We experiment on animals all the time, and on humans not infrequently. We have the so-called founder of modern gynecology, J. Marion Sims, conducting surgical experiments on enslaved Black women, or the Tuskegee Syphilis Experiment, and, famously, Nazis experimenting on Jews and others during the Holocaust. Humans are more than capable of treating their fellow beings as objects of study, setting aside another’s pain for some distant, abstract greater purpose. That idea, distilled human cruelty for progress, is only dystopian if you’re completely uninformed about world history.

What is dystopian about the world of Never Let Me Go is that so few characters question the system. The dystopian mindset has won. The clones appear incapable of conceiving of a future that includes their survival. The battle of wills is over and our clone protagonists were utterly defeated. As I mentioned a few essays back, the work of Franz Fanon, particularly in The Wretched of the Earth, goes to great lengths to explain how a colonizing force stays in power not by superior military might but by convincing the colonized subject that the battle has already been won by the colonizers. When there is no room to think of a future beyond one’s inevitable sacrifice to the state apparatus, the fascists have won without firing a bullet. It’s not unlike the methods used by O’Brien and Big Brother against Winston and Julia in George Orwell’s 1984. The bad guys win not by crushing their enemies (since rulers need someone to rule) but by arresting the minds of their subjects until there is no conceivable outcome save for the state’s utter, inevitable, and above all, righteous victory. 

While reading Never Let Me Go, a part of me hoped I’d see a rebellion against the status quo, that the two characters in love would escape, leave their bloody destinies behind, and find peace, if only until they’re caught and face the firing squad. Perhaps not a firing squad. The risk to their organs is too great. Chemical euthanasia, I suppose. But Ishiguro doesn’t give us that ending. Not even a hint of rebellion. He leaves us with “suppose.” And that, perhaps, is the most beneficial of endings. It’s surely a long way from the ending of Michael Bay’s thematically related film, The Island. But a book that ends with toppled statues of dictators and dancing in the streets does not teach us anything. In fact, it may do harm by convincing us that the bad guys always lose and good inevitably triumphs. The truth is far too many dictators and war criminals die of old age, in their comfy beds, nestled snugly in palaces built of misery, blood, and death. 

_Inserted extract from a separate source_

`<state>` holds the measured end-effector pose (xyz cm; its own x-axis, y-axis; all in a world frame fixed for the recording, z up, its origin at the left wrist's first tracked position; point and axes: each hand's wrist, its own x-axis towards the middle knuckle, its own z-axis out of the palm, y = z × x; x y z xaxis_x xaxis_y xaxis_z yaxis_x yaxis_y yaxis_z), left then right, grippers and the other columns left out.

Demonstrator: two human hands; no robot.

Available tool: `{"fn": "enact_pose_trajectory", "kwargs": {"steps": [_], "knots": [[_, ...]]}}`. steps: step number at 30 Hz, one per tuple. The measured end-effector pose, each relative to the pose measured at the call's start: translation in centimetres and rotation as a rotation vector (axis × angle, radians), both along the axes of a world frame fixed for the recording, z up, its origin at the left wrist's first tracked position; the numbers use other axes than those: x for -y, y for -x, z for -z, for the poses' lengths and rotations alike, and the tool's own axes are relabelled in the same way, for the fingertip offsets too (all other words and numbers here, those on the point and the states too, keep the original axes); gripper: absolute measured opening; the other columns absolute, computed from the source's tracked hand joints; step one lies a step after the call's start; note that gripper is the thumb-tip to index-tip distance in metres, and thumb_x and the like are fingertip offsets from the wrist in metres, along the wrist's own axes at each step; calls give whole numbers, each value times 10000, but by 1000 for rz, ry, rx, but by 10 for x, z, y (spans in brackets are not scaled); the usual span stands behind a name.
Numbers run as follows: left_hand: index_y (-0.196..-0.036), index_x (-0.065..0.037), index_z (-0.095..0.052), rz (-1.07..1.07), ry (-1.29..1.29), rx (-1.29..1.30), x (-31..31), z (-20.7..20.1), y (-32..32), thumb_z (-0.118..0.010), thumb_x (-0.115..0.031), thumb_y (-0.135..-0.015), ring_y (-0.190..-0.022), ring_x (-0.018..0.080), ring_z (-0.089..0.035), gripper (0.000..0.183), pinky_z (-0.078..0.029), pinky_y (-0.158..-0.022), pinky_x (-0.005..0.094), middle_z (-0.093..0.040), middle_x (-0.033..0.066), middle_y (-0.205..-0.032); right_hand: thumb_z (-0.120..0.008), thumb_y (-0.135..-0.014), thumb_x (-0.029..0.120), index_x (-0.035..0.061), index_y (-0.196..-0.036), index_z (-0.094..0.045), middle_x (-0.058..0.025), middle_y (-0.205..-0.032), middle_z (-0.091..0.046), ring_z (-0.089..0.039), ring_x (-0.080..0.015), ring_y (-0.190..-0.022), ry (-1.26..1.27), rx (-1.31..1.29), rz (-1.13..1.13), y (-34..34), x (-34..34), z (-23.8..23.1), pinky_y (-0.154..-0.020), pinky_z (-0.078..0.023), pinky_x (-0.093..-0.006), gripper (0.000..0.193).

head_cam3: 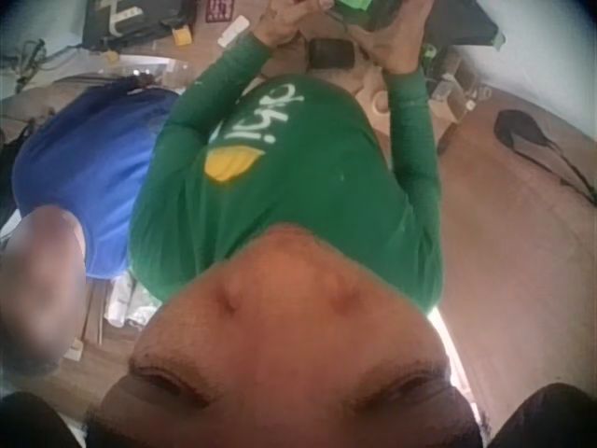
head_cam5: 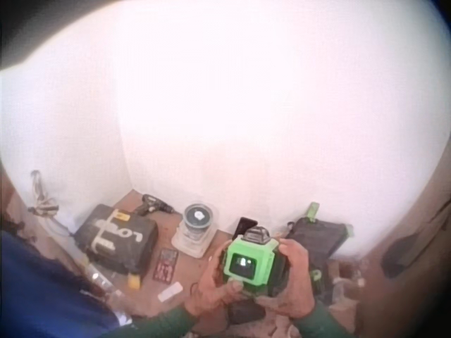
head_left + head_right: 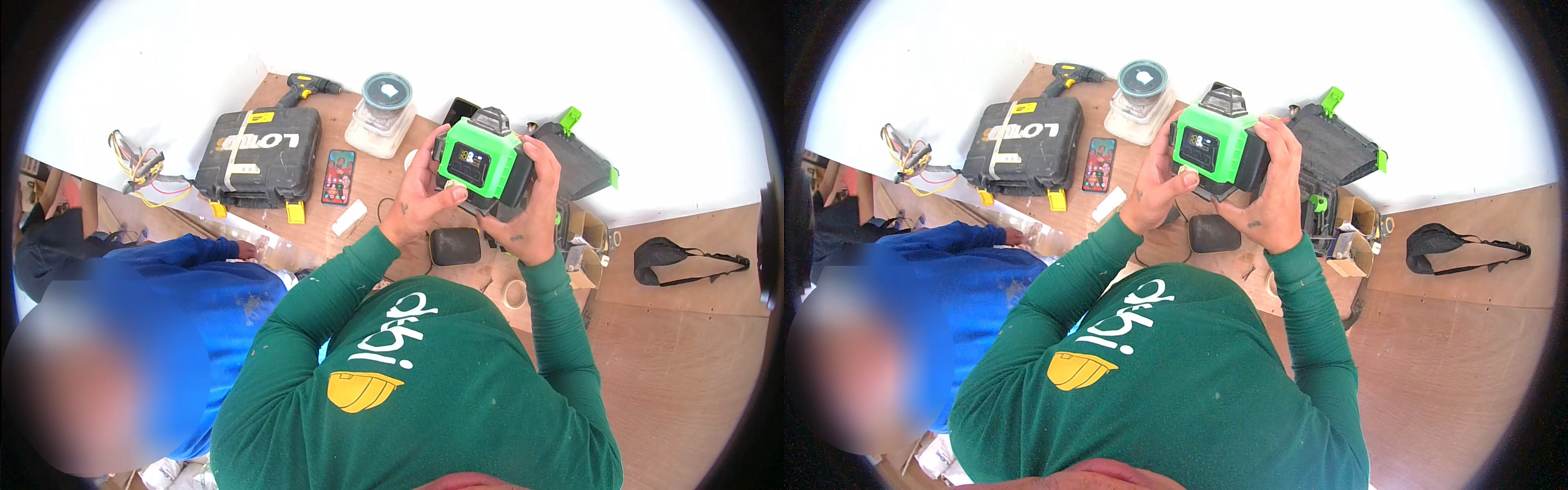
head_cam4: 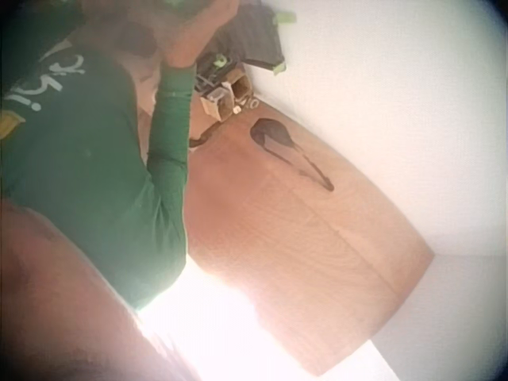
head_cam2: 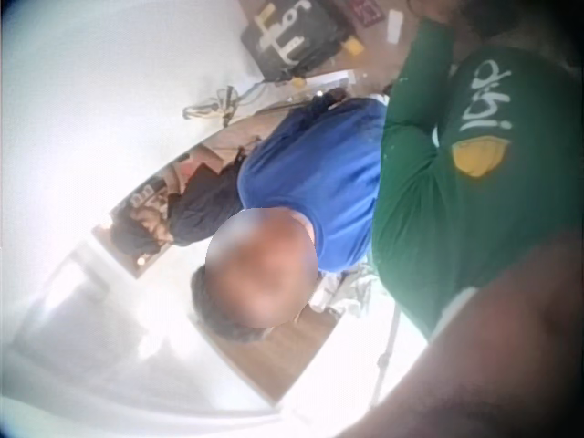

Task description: The person removes a green laser level from a yellow tripod, places it on a workbench, and opens a black carrying case. They then retrieve a black battery pack, attach it to the laser level, and activate the device to project a green laser line. Finally, they place the laser level and battery back into the case and close it.

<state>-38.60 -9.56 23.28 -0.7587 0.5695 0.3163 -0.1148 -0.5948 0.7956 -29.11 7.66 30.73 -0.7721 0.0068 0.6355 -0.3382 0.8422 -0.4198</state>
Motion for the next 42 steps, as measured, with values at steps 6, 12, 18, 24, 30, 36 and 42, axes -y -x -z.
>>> {"fn": "enact_pose_trajectory", "kwargs": {"steps": [6,12,18,24,30,36,42], "knots": [[-1664,-23,-203,-13,11,-20,1,1,2,-812,-172,-871,-1265,201,-572,1011,-461,-1094,342,-567,138,-1399,-918,-561,58,67,-1523,-382,-225,-1509,-457,-448,-437,-1412,-46,-28,1,2,0,0,-1174,-406,-525,1102],[-1663,-26,-204,-6,7,-4,1,2,2,-815,-174,-872,-1276,205,-570,1011,-442,-1119,351,-564,139,-1414,-921,-573,80,69,-1526,-381,-224,-1505,-462,-441,-438,-1418,25,18,-3,3,0,3,-1175,-407,-528,1095],[-1665,-34,-200,-15,0,0,2,4,1,-817,-169,-873,-1284,210,-563,1013,-451,-1118,360,-560,140,-1419,-906,-546,38,65,-1539,-370,-192,-1521,-422,-452,-373,-1427,-52,4,5,3,0,1,-1196,-404,-476,1129],[-1663,-39,-219,-11,5,11,3,4,0,-819,-174,-876,-1292,212,-562,999,-459,-1114,363,-548,142,-1439,-925,-570,81,69,-1531,-378,-215,-1507,-457,-447,-419,-1420,7,1,-10,3,0,5,-1182,-400,-513,1106],[-1665,-44,-218,-21,4,19,3,2,-2,-817,-158,-874,-1270,207,-572,999,-457,-1114,358,-553,139,-1419,-918,-568,71,71,-1521,-384,-222,-1507,-459,-438,-435,-1424,-32,-28,-16,3,0,3,-1179,-404,-528,1093],[-1666,-48,-216,-8,-1,11,1,5,-1,-817,-151,-875,-1284,204,-564,999,-467,-1108,360,-561,132,-1413,-919,-581,83,66,-1520,-385,-223,-1502,-466,-444,-438,-1419,42,19,-10,1,-2,6,-1174,-411,-520,1081],[-1669,-62,-213,13,14,18,4,1,-2,-816,-157,-878,-1300,213,-553,1000,-446,-1123,365,-561,145,-1413,-910,-567,72,67,-1516,-391,-224,-1491,-473,-456,-438,-1409,-26,-26,-8,2,-1,3,-1171,-413,-520,1081]]}}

But Ishiguro gifts us “suppose.” What are we, as individuals living in this modern world, supposed to do? What are the things that we feel that we must do to keep society happy, but which we are personally hesitant to do? Are there things that we are supposed to do but should be opposed to? The answer is yes. Absolutely, resoundingly yes. What are they? How do we spot them? How do we shed ourselves of these supposed tasks? For that, I have no answers. But let’s keep looking and thinking and asking why: why am I doing this? For whose benefit is this done? Is this what I’m supposed to do or is this unjust? This process of critically questioning society’s commandments is what we must do if we wish to form a better world.